Al día siguiente fue Juan. Santa Tecla paseaba por la era, dando muestras de impaciencia. El Corbata y el Chilina tomaban el sol, tendidos en la hierba. Al mediodía apareció la vieja en la vuelta del camino con una botella en la mano.
Santa Tecla sonrió.
-¿Qué? -dijo cuando se asomó la vieja-. ¿Han dado?
-Ná, ni una perra. Les dije: «¡Señoritas, una limosna pa el cieguecito, que mi pobre marío está mu malo y no tenemos ni pa melecínas!» ¿Y qué?
-Pus ná, que entraron en la iglesia sin mirarme. Luego las seguí hasta su casa... y la señora ha llamao al portero y le ha dicho que me eche. ¡Ah, perras! Aquí traigo la botella. ¡Dame los dos reales!
-¡Los dos reales! ¿Pero tú te has figurao que a mí me la das? Lo que te voy a dar es un estacazo por liosa.
-No pagues, si no quieres. Pero, que me muera si no es verdad lo que digo.
-Bueno, trae la botella -y Santa Tecla cogió la botella, la destapó y comenzó a beber y a murmurar:
-¡Desagradecías, más que desagradecías!
-¿Ves? -gritaba la vieja atenta al odio más que a la golosina-. ¿Ves lo que son?
-¡Desagradecías! -gruñía el viejo.
-Pero oiga usted compadre -le preguntó el Corbata en tono de chunga-. ¿Usted qué ha hecho por esa gente? ¿Rezar?

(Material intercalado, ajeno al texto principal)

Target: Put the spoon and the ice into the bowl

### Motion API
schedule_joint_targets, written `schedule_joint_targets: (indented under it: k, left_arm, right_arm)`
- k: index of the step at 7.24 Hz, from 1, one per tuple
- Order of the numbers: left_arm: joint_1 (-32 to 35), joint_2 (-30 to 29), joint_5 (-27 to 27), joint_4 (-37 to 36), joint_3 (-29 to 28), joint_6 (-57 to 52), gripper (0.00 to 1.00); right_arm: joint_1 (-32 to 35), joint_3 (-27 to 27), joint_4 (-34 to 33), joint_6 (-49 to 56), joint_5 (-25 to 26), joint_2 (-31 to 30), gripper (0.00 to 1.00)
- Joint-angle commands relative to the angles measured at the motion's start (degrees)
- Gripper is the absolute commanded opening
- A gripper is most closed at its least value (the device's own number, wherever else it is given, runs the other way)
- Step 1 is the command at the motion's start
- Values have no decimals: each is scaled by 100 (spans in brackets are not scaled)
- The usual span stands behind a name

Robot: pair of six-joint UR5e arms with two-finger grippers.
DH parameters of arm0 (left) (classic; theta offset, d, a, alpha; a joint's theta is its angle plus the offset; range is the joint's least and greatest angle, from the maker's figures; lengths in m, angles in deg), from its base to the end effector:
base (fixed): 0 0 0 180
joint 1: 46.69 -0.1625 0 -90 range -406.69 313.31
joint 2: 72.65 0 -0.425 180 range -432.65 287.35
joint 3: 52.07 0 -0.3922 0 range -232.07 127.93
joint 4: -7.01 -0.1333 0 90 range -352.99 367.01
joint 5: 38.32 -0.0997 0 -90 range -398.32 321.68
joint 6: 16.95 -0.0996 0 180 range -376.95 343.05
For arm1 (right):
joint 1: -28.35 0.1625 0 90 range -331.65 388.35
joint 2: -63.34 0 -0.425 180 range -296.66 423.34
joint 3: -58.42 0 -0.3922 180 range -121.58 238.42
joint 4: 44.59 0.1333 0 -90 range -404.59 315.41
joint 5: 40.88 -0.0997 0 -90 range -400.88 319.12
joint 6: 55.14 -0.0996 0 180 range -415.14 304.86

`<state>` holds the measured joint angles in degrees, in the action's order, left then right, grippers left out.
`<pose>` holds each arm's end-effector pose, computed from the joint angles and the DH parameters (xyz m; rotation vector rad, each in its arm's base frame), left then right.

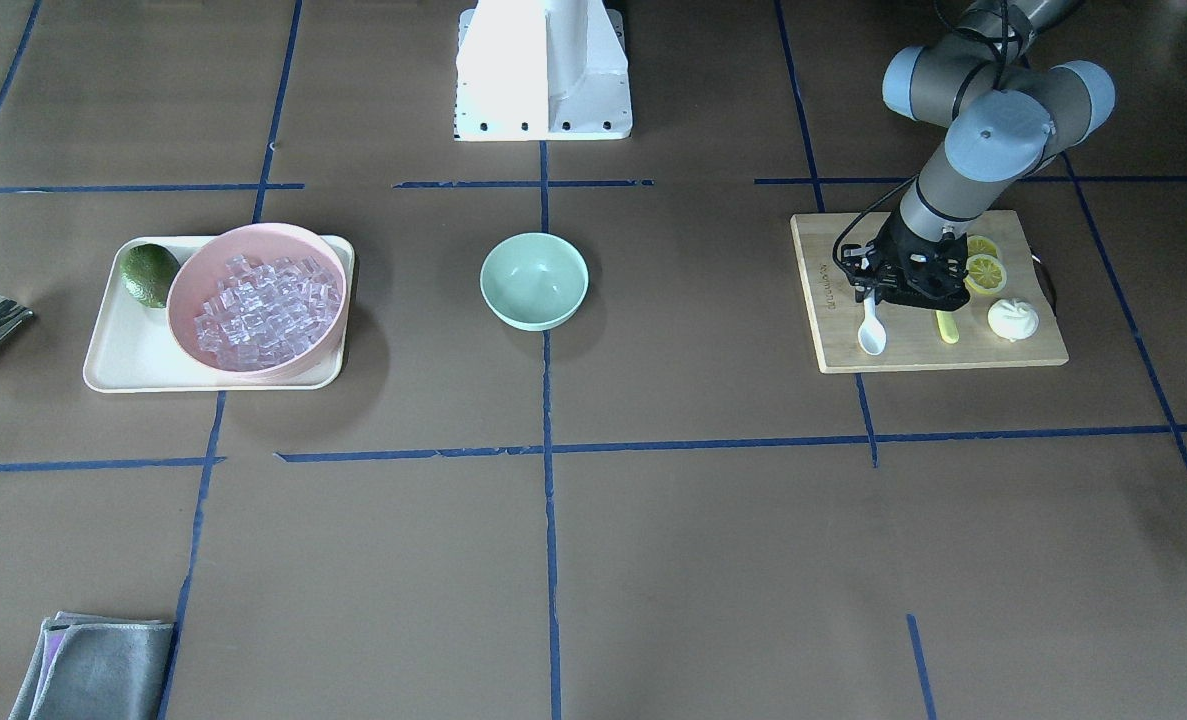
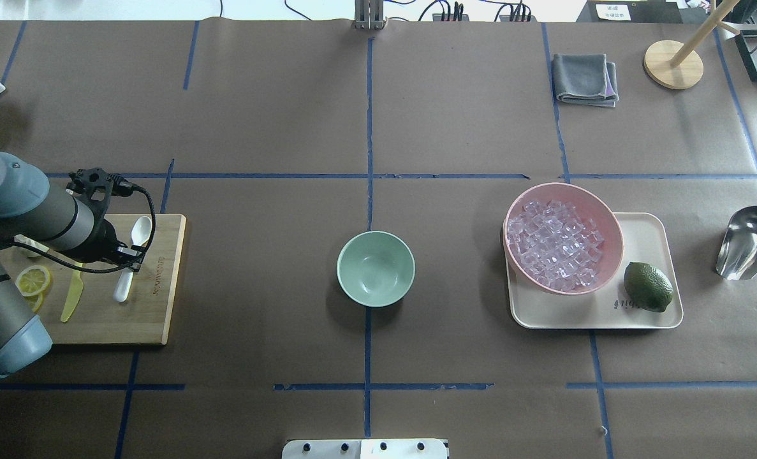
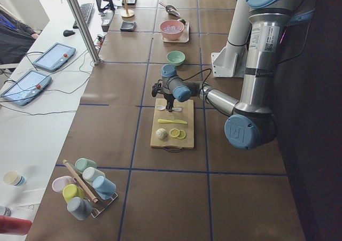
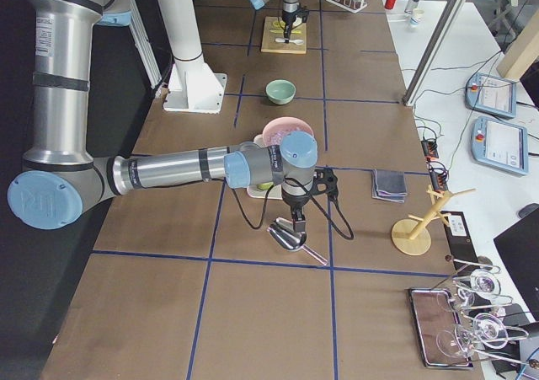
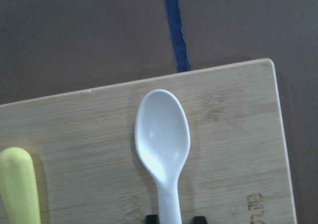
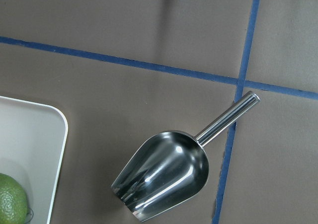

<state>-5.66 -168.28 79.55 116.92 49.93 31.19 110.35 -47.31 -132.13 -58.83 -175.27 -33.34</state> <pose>0.3566 -0.4253 0.4757 0.0736 0.7917 0.1730 0.0004 -0.4543 0.5728 0.1112 -0.7881 -0.1490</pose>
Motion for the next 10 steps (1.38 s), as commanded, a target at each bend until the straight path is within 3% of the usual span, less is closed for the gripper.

-¿Y te parece poco? -replicó el mendigo, componiendo el semblante.
-A mí, muy poco.
-Si tú eres un hereje, yo no tengo la culpa -refunfuñó el viejo con la barba llena de vino. El Corbata y el Chilina se echaron a reír a carcajadas, mientras Santa Tecla, con la botella ya vacía en la mano, murmuraba entre dientes, cabeceando:
-Son unas desagradecías. ¡Para que haga uno por ellas nada! Juan había contemplado entristecido la escena. Vino la Filipina; el Chilina se acercó a ella a pedirle el dinero que había ganado. Era domingo y quería divertirse el mozo.

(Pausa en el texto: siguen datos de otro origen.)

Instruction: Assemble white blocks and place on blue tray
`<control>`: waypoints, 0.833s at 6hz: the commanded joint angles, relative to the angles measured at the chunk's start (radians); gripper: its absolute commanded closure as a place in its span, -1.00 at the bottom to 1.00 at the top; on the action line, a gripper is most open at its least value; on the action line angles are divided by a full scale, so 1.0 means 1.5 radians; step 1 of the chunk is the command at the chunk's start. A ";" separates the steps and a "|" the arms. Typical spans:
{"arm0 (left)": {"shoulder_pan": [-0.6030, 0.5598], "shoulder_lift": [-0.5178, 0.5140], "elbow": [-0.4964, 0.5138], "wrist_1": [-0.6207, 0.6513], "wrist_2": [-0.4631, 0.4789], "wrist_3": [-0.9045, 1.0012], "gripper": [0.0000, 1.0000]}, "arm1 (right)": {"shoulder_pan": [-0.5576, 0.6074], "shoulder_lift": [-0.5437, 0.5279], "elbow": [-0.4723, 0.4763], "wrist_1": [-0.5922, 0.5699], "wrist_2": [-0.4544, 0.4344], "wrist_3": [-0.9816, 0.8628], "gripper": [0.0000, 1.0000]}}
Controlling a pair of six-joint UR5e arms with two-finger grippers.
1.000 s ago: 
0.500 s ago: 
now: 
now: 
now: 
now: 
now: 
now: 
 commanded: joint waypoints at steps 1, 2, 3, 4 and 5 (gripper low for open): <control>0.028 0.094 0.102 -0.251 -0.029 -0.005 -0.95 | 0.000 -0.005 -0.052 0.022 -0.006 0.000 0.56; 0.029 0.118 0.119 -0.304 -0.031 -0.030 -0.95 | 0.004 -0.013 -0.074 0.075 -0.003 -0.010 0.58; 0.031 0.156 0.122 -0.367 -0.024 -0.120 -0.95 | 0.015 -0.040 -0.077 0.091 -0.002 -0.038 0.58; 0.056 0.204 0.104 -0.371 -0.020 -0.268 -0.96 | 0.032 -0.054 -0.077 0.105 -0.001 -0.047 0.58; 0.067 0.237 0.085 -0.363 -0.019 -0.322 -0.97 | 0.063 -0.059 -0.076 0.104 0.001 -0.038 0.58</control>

-No tengo mas que unos céntimos -dijo ella.
-Te los habrás gastado.
-No; es que no he ganado.
-A mí no me vienes tú con infundios. Venga el dinero. Ella no replicó. Él le dio una bofetada, luego otra, después, furioso, la echó al suelo, la pateó y la tiró de los pelos. Ella no lanzaba ni un grito. Al fin, ella sacó de la media unas monedas, y el Chilina, satisfecho, se marchó.
Juan y la Filipina encendieron una hoguera de ramas, y los dos, muy tristes, se calentaron en ella.
Juan se fue a su casa. El oro de las almas humanas no salía a la superficie.